Historic church in Kansas, United States

Beecher Bible and Rifle Church is a historic church at the southeastern corner of Chapel and Elm Streets in Wabaunsee, Kansas. The church is named after Rev. Henry Ward Beecher, a financial backer for the town who helped smuggle rifles past pro-slavery forces in crates marked Bibles.

==History==
The town of Wabaunsee was founded in 1855 by a group of about 70 New England emigrants from New Haven, Connecticut who established the Connecticut Kansas Colony, alternatively called the New Haven Colony or the Beecher Rifle Colony.

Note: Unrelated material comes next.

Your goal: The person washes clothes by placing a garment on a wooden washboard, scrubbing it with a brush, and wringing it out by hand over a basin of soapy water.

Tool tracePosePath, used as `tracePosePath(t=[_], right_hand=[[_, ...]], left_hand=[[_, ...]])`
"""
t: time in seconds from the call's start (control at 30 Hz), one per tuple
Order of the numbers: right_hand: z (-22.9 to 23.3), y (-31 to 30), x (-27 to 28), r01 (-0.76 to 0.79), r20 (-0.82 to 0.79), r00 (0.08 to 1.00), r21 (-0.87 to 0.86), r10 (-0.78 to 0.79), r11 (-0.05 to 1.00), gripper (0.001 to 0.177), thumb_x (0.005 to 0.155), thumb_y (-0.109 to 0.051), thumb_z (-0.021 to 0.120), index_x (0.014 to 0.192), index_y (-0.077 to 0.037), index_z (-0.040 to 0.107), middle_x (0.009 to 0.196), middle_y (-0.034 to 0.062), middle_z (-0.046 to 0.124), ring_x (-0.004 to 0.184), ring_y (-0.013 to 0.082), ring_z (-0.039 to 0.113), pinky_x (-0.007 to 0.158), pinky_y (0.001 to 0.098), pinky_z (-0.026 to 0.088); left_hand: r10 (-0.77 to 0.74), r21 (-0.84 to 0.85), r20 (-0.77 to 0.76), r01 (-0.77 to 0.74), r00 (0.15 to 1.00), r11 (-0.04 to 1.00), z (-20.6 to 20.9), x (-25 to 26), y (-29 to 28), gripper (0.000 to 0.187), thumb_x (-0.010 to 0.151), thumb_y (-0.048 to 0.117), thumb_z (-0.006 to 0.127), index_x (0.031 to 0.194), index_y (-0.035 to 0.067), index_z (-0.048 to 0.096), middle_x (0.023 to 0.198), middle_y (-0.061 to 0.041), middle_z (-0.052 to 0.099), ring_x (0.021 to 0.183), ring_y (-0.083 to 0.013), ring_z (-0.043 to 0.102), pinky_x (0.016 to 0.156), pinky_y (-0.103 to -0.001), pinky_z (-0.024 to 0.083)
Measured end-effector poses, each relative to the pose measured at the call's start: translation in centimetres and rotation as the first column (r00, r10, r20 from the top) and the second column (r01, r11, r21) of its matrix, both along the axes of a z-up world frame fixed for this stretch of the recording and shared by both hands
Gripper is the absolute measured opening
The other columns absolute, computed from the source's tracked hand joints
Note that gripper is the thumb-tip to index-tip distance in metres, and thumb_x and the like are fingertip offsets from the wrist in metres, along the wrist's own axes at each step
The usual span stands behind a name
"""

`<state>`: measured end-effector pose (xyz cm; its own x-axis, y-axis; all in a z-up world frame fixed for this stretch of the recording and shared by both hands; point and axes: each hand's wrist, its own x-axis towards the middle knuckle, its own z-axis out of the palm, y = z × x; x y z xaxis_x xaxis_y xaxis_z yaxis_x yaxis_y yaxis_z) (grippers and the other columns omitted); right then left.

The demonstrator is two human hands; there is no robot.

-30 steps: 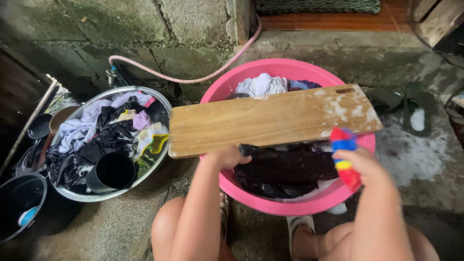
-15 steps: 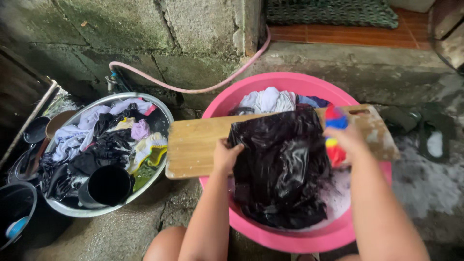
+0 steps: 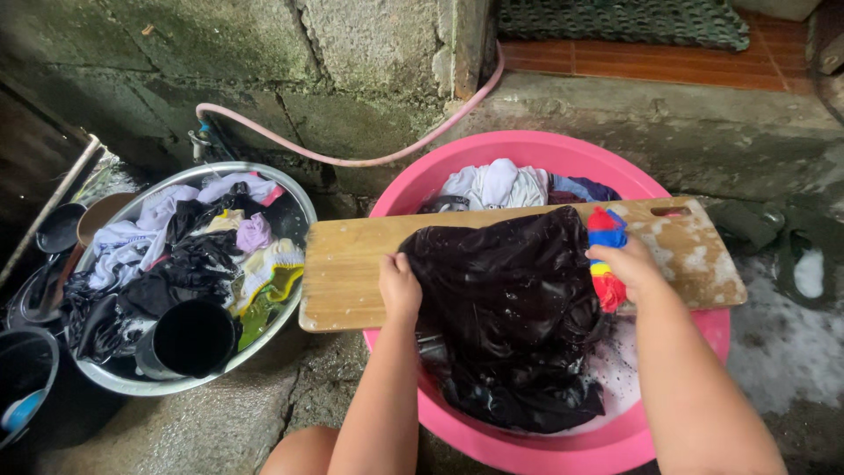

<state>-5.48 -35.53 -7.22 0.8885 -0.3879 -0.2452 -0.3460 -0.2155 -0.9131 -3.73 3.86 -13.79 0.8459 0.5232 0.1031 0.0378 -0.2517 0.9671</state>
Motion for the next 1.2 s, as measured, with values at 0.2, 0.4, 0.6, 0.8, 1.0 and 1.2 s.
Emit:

The settlers were inspired by a sermon given by well-known abolitionist Henry Ward Beecher and Beecher gave money to help supply rifles for the men to defend themselves. The rifles were smuggled through pro-slavery areas in crates marked "Beecher's Bibles," and consequently the rifles themselves became known as Beecher's Bibles. Wabaunsee was staunchly anti-slavery and became part of the Underground Railroad in late 1856 and helped Lawrence after Quantrill's Raid.

In 1862 the Beecher Bible and Rifle Church was completed after four years of construction. The church was built of local limestone by church member Robert Banks, with contrasting stone accents. The overall style is described as Plains Vernacular. The structure is crowned by a gable roof and a wood bell tower. A central brick chimney vents wood stoves on the perimeter of the church, connecting to the chimney via metal stovepipes. The church is entered through a vestibule that provides access to the choir loft stairs. The main space was divided down the center into men's and women's sides.

The church building was added to the National Register of Historic Places in 1971.